Exercise: Return the data below, unchanged.

Collected material:
^^^^^^^^^^^^^^^^
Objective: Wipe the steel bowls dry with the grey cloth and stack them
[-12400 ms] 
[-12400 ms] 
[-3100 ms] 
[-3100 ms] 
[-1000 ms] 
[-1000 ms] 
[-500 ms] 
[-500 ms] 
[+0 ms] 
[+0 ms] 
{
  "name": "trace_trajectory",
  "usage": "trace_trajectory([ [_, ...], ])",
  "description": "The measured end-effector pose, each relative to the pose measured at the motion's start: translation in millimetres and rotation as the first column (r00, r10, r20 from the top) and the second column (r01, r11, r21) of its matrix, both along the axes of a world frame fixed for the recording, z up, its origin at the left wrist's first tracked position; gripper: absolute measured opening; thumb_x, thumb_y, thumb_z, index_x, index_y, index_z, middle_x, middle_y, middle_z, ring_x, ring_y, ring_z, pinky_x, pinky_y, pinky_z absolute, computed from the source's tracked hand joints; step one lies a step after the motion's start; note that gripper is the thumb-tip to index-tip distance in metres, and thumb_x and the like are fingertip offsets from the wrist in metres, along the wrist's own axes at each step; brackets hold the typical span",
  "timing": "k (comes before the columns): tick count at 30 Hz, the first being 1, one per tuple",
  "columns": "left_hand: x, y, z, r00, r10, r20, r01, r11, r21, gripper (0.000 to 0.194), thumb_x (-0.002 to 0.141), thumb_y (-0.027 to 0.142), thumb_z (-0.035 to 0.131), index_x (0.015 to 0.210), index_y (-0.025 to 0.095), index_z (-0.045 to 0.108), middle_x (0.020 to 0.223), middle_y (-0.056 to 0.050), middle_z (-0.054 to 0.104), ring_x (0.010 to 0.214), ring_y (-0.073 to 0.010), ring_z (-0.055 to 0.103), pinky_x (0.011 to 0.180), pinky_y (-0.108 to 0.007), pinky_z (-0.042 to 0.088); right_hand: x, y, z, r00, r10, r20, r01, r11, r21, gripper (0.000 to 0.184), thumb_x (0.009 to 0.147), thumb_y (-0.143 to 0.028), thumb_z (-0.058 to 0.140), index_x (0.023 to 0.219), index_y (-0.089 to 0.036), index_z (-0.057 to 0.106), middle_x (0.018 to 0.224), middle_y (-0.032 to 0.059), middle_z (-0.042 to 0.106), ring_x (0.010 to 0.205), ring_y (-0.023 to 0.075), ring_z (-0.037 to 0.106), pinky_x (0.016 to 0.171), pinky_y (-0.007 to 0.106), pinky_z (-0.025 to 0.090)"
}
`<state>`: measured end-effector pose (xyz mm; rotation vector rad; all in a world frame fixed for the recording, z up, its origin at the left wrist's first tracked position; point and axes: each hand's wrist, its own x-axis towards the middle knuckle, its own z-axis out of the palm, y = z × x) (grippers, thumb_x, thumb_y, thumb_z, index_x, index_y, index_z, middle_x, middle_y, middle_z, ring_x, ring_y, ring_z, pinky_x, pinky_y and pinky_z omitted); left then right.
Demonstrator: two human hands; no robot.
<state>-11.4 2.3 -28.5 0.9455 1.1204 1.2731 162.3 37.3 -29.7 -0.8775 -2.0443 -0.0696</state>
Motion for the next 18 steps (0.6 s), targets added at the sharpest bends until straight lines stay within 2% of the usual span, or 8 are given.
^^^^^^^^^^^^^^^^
Reply:
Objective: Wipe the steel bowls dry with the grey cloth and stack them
[-12400 ms] 
[-12400 ms] 
[-3100 ms] 
[-3100 ms] 
[-1000 ms] 
[-1000 ms] 
[-500 ms] 
[-500 ms] 
[+0 ms] 
[+0 ms] 
{
  "name": "trace_trajectory",
  "usage": "trace_trajectory([ [_, ...], ])",
  "description": "The measured end-effector pose, each relative to the pose measured at the motion's start: translation in millimetres and rotation as the first column (r00, r10, r20 from the top) and the second column (r01, r11, r21) of its matrix, both along the axes of a world frame fixed for the recording, z up, its origin at the left wrist's first tracked position; gripper: absolute measured opening; thumb_x, thumb_y, thumb_z, index_x, index_y, index_z, middle_x, middle_y, middle_z, ring_x, ring_y, ring_z, pinky_x, pinky_y, pinky_z absolute, computed from the source's tracked hand joints; step one lies a step after the motion's start; note that gripper is the thumb-tip to index-tip distance in metres, and thumb_x and the like are fingertip offsets from the wrist in metres, along the wrist's own axes at each step; brackets hold the typical span",
  "timing": "k (comes before the columns): tick count at 30 Hz, the first being 1, one per tuple",
  "columns": "left_hand: x, y, z, r00, r10, r20, r01, r11, r21, gripper (0.000 to 0.194), thumb_x (-0.002 to 0.141), thumb_y (-0.027 to 0.142), thumb_z (-0.035 to 0.131), index_x (0.015 to 0.210), index_y (-0.025 to 0.095), index_z (-0.045 to 0.108), middle_x (0.020 to 0.223), middle_y (-0.056 to 0.050), middle_z (-0.054 to 0.104), ring_x (0.010 to 0.214), ring_y (-0.073 to 0.010), ring_z (-0.055 to 0.103), pinky_x (0.011 to 0.180), pinky_y (-0.108 to 0.007), pinky_z (-0.042 to 0.088); right_hand: x, y, z, r00, r10, r20, r01, r11, r21, gripper (0.000 to 0.184), thumb_x (0.009 to 0.147), thumb_y (-0.143 to 0.028), thumb_z (-0.058 to 0.140), index_x (0.023 to 0.219), index_y (-0.089 to 0.036), index_z (-0.057 to 0.106), middle_x (0.018 to 0.224), middle_y (-0.032 to 0.059), middle_z (-0.042 to 0.106), ring_x (0.010 to 0.205), ring_y (-0.023 to 0.075), ring_z (-0.037 to 0.106), pinky_x (0.016 to 0.171), pinky_y (-0.007 to 0.106), pinky_z (-0.025 to 0.090)"
}
`<state>`: measured end-effector pose (xyz mm; rotation vector rad; all in a world frame fixed for the recording, z up, its origin at the left wrist's first tracked position; point and axes: each hand's wrist, its own x-axis towards the middle knuckle, its own z-axis out of the palm, y = z × x) (grippers, thumb_x, thumb_y, thumb_z, index_x, index_y, index_z, middle_x, middle_y, middle_z, ring_x, ring_y, ring_z, pinky_x, pinky_y and pinky_z omitted); left then right.
Demonstrator: two human hands; no robot.
<state>-11.4 2.3 -28.5 0.9455 1.1204 1.2731 162.3 37.3 -29.7 -0.8775 -2.0443 -0.0696</state>
Motion for the next 18 steps (0.6 s), targets added at the sharpest bends until straight lines stay within 2% of the usual span, or 8 are given.

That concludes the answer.